Smoke exposure exacerbates an ethanol-induced defect in mucociliary clearance of Streptococcus pneumoniae

Abstract

Background: Alcoholics and smokers are particularly susceptible to pulmonary infections caused by Streptococcus pneumoniae, the pneumococcus. Infection begins when pneumococci colonizing the nasopharynx are aspirated into the lower respiratory tract. The major host defense against this movement is the mucociliary clearance apparatus. Both cigarette smoke and ethanol (EtOH) exposure alter ciliary beating and protein kinase activity in the respiratory mucosa in vitro, but their effects on bacterial clearance in the intact animal have not been determined.

Methods: Male Sprague Dawley rats were exposed twice daily for 12 weeks to either the smoke generated from 30 cigarettes (smoke-exposed) or room air (sham-exposed). For the last five weeks of smoke exposure, the rats were fed Lieber-DeCarli liquid diets containing 0%, 16%, 26%, or 36% EtOH calories. The rats then were infected intranasally with S. pneumoniae, and movement of the organisms into the lower respiratory tract was quantified by plate counts of the tracheas and lungs 4 hr later. Ciliary beat frequency (CBF) analysis was performed on tracheal ring explants from each animal before and after stimulation with the beta-agonist isoproterenol, and tracheal epithelial cell protein kinase C (PKC) activity was measured.
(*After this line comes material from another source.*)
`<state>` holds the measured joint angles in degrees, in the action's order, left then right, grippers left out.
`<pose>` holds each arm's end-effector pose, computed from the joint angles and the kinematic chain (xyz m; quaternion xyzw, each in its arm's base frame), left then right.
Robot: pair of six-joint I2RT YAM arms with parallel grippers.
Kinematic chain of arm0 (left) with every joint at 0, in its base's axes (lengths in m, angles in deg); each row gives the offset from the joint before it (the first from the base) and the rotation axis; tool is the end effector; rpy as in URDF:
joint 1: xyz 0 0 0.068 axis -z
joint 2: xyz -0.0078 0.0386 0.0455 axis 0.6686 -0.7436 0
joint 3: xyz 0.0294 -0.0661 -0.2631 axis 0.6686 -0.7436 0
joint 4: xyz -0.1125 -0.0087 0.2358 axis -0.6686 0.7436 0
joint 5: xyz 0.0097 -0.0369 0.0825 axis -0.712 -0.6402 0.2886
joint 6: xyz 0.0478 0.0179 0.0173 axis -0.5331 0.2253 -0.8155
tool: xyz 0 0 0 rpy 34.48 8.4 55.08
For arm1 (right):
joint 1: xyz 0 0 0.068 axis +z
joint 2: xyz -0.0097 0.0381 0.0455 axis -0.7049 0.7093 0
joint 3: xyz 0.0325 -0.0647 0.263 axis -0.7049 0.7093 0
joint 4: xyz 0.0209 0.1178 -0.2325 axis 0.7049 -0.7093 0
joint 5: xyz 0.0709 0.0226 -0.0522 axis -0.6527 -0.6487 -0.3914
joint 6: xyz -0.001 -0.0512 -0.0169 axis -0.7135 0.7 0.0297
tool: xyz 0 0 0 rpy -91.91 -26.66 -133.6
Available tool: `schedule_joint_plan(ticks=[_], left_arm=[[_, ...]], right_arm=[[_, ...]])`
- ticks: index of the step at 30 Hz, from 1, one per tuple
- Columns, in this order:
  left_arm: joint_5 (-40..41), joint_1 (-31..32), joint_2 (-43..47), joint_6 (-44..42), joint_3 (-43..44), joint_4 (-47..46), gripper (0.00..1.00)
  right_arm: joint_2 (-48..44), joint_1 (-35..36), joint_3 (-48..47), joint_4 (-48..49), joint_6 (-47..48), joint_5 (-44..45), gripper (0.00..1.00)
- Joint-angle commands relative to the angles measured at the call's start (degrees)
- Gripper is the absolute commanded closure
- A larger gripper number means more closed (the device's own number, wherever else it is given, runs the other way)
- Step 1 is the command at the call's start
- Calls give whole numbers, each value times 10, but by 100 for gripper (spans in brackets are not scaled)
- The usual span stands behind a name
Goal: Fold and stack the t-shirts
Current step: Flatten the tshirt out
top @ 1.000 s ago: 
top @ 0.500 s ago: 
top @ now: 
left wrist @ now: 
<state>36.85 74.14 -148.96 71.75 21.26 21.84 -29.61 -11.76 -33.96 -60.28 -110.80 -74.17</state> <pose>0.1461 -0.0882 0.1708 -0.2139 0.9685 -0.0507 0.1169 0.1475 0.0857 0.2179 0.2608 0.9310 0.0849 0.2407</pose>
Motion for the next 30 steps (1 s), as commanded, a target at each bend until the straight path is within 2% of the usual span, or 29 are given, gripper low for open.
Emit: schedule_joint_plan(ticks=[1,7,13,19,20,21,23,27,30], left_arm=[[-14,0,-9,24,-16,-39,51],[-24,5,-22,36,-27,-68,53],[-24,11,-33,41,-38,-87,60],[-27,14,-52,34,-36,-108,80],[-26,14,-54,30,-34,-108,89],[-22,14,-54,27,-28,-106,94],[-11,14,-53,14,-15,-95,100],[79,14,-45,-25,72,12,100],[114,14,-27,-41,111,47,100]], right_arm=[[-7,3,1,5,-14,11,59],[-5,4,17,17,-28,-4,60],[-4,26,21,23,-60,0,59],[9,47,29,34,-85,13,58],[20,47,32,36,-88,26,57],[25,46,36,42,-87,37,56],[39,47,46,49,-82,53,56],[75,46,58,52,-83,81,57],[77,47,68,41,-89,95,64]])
Results: Ingestion of any of the EtOH-containing diets resulted in a dose-dependent increase in movement of S. pneumoniae into the rats' lungs. This EtOH-induced defect was augmented further by concurrent smoke exposure, although smoke exposure alone had little effect on S. pneumoniae movement. Smoke, but not EtOH exposure, activated tracheal epithelial cell PKC. Increased movement of organisms into lungs correlated with a decrease in CBF and loss of the ciliary response to isoproterenol.

Conclusion: EtOH ingestion in our model facilitated movement of S. pneumoniae into rats' lungs, a phenomenon exacerbated by concurrent smoke exposure. Furthermore, the organism's movement into the lungs correlated with a blunting of the rats' ciliary response to an established stimulus. Defects in mucociliary clearance thus may be one cause of the increased risk of pneumococcal infections in people who abuse alcohol, particularly if they also smoke.

Figure 1

Log of cfu/ml of S. pneumoniae isolated from lung tissue of individual smoke-exposed [A] and sham-exposed [B] rats (n = 8–9). Rats were sacrificed 4 h after intranasal infection with 1 × 10⁸ cfu of type 3 S. pneumoniae. The lungs were removed and homogenized in 10 ml of PBS, and bacteria were enumerated by standard plate counts. Horizontal bars represent mean of the log values with samples having 0 cfu being counted as 0 for graphing and statistical purposes.

Figure 1

Log of cfu/ml of S. pneumoniae isolated from lung tissue of individual smoke-exposed [A] and sham-exposed [B] rats (n = 8–9). Rats were sacrificed 4 h after intranasal infection with 1 × 10⁸ cfu of type 3 S. pneumoniae. The lungs were removed and homogenized in 10 ml of PBS, and bacteria were enumerated by standard plate counts. Horizontal bars represent mean of the log values with samples having 0 cfu being counted as 0 for graphing and statistical purposes.

Figure 2

Computerized spectrum analysis of CBF performed on tracheal ring explants (n = 8–9). Unstimulated (baseline) measurements were recorded immediately on a thermostatically controlled microscope. Samples then were treated with the β-agonist isoproterenol and stimulated CBF was determined. * Stimulated value for 0% diet group significantly greater than 26% and 36% diet groups within the same exposure group (p<0.001 by ANOVA). † Sham stimulated value significantly greater than sham unstimulated value (p<0.001 by t-test). ‡ Sham stimulated value greater than smoke stimulated value (p=0.007 by t-test).

Figure 3

Baseline PKC activity in cigarette smoke-exposed (black bars) or sham-exposed (white bars) rats consuming different concentrations of EtOH. Tracheal epithelial cells were extracted and assayed for PKC activity in the particulate fraction of the cells. Bars represent SEM of tracheal epithelial cell PKC activity from six different rats normalized against total cellular protein (*p<0.05 for smoke-exposed vs. sham-exposed rats).